Neil Gaiman, one of the best sci-fi/fantasy/YA/graphic novel writers of the past two decades directs us to this blog post, which has a wonderful list describing how editors/agents/interns categorize submissions:
- Author is functionally illiterate.
- Author has submitted some variety of literature we don’t publish: poetry, religious revelation, political rant, illustrated fanfic, etc.
- Author has a serious neurochemical disorder, puts all important words into capital letters, and would type out to the margins if MSWord would let him.
- Author is on bad terms with the Muse of Language. Parts of speech are not what they should be. Confusion-of-motion problems inadvertently generate hideous images. Words are supplanted by their similar-sounding cousins: towed the line, deep-seeded, dire straights, nearly penultimate, incentiary, reeking havoc, hare’s breath escape, plaintiff melody, viscous/vicious, causal/casual, clamoured to her feet, a shutter went through her body, his body went ridged, empirical storm troopers, ex-patriot Englishmen, et cetera.
- Author can write basic sentences, but not string them together in any way that adds up to paragraphs.
- Author has a moderate neurochemical disorder and can’t tell when he or she has changed the subject. This greatly facilitates composition, but is hard on comprehension.
- Author can write passable paragraphs, and has a sufficiently functional plot that readers would notice if you shuffled the chapters into a different order. However, the story and the manner of its telling are alike hackneyed, dull, and pointless.
(At this point, you have eliminated 60-75% of your submissions. Almost all the reading-and-thinking time will be spent on the remaining fraction.)
- It’s nice that the author is working on his/her problems, but the process would be better served by seeing a shrink than by writing novels.
- Nobody but the author is ever going to care about this dull, flaccid, underperforming book.
- The book has an engaging plot. Trouble is, it’s not the author’s, and everybody’s already seen that movie/read that book/collected that comic.
(You have now eliminated 95-99% of the submissions.)
- Someone could publish this book, but we don’t see why it should be us.
- Author is talented, but has written the wrong book.
- It’s a good book, but the house isn’t going to get behind it, so if you buy it, it’ll just get lost in the shuffle.
- Buy this book.
So think about it: Forget about whether your book is good or bad. Forget about the relative merits of your prose style. 95% of the things that agent, editor or intern reviewed all day were so bad that phrases like “neurochemical disorder” seemed appropriate to describe them. How exhuasted must they be? How cynical?
A few years back, I had an agent for an earlier version of the book that is the subject of this site. An editor at Dial Books for Young Readers really liked the book, and it went up to a mysterious committee. After an interminable wait, I received a bizarre rejection letter. It began with “I was at the edge of my seat the whole time I was reading it” and ended with “best luck finding it the right home.” It was a long letter, filled with details that could only come from a deep review of the material.

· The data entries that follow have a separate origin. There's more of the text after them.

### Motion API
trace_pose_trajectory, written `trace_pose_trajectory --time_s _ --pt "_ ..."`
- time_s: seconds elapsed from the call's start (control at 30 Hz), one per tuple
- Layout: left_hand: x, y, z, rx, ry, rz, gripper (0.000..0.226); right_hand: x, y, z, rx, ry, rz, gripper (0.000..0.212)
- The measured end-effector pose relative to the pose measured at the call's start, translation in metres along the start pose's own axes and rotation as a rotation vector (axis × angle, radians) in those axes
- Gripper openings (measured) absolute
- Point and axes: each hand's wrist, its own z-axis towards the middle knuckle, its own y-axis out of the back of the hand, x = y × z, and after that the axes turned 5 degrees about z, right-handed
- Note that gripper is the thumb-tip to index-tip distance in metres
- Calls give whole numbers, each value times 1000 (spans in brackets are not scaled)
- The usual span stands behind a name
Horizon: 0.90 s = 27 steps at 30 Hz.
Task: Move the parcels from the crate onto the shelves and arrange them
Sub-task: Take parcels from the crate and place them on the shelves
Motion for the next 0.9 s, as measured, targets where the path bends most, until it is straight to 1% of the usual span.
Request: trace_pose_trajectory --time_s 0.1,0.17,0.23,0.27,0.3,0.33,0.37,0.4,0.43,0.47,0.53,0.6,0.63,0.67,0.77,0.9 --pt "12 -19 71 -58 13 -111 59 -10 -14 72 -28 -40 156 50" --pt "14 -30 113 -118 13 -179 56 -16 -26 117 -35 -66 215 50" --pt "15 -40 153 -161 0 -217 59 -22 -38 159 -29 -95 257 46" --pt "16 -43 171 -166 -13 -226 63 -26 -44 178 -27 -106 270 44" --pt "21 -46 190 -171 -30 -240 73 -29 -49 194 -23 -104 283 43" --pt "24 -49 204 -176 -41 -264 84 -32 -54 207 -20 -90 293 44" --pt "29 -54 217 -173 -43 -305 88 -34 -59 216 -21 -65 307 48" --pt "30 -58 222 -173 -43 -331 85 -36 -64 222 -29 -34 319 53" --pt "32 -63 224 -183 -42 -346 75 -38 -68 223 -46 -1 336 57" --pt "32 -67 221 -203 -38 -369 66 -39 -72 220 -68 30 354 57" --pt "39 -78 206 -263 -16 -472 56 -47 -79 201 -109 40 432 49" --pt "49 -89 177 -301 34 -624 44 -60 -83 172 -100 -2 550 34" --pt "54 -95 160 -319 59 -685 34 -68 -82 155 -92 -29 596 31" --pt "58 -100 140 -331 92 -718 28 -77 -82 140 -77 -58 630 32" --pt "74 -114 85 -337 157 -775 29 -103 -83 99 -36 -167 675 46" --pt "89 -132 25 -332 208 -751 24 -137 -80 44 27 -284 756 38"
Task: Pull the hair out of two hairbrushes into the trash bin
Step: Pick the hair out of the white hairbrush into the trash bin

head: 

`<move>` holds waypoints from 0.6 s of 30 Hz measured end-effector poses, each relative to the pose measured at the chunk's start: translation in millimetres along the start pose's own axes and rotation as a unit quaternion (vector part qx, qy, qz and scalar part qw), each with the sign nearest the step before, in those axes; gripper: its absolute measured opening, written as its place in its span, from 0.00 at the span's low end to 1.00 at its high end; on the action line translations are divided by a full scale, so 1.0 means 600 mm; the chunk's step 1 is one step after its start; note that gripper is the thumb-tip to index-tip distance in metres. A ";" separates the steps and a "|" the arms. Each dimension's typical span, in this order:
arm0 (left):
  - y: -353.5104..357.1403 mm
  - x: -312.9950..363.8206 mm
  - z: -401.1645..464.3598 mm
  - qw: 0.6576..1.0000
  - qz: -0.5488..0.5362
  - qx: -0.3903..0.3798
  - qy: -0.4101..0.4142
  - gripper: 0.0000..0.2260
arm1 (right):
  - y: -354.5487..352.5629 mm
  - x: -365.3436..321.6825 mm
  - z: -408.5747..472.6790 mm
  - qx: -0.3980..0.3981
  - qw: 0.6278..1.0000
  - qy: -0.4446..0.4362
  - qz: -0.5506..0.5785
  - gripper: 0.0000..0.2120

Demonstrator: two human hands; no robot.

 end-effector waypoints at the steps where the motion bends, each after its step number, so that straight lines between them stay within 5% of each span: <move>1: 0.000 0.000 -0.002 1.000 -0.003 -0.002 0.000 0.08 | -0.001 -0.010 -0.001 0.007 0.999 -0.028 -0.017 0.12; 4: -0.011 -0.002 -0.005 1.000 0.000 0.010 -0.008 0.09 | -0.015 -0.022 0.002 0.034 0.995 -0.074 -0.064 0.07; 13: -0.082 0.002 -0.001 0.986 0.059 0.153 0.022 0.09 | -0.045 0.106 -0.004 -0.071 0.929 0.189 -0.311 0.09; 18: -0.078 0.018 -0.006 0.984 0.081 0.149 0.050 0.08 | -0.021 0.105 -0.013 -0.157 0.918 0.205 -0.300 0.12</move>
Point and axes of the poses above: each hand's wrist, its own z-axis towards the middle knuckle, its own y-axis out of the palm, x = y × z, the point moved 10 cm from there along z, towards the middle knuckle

I was devastated.
But then I began thinking about her comments, and I realized that she was kind of right to reject the book. Her comments about the plot holes were dead on, and her suggestions for changes were great. After all of the crap she had to read every day, my book was good enough that it merited a long, detailed analysis. I shouldn’t be mad, I should be thankful. It might not be the right book for her imprint, but she saw something there and wanted to tell me about it.
That letter was on May 18, 2007. I spent the next four years writing and re-writing that book. It is, without question, a far better book, and will now be available for all of you to read later this year. Would I have been happy if she had published the book all those years ago? Of course. Would the book have disappointed me today? Definitely.
Rejection can be your best friend, as long as you understand what to take from it. Oh, and as long as you don’t give up.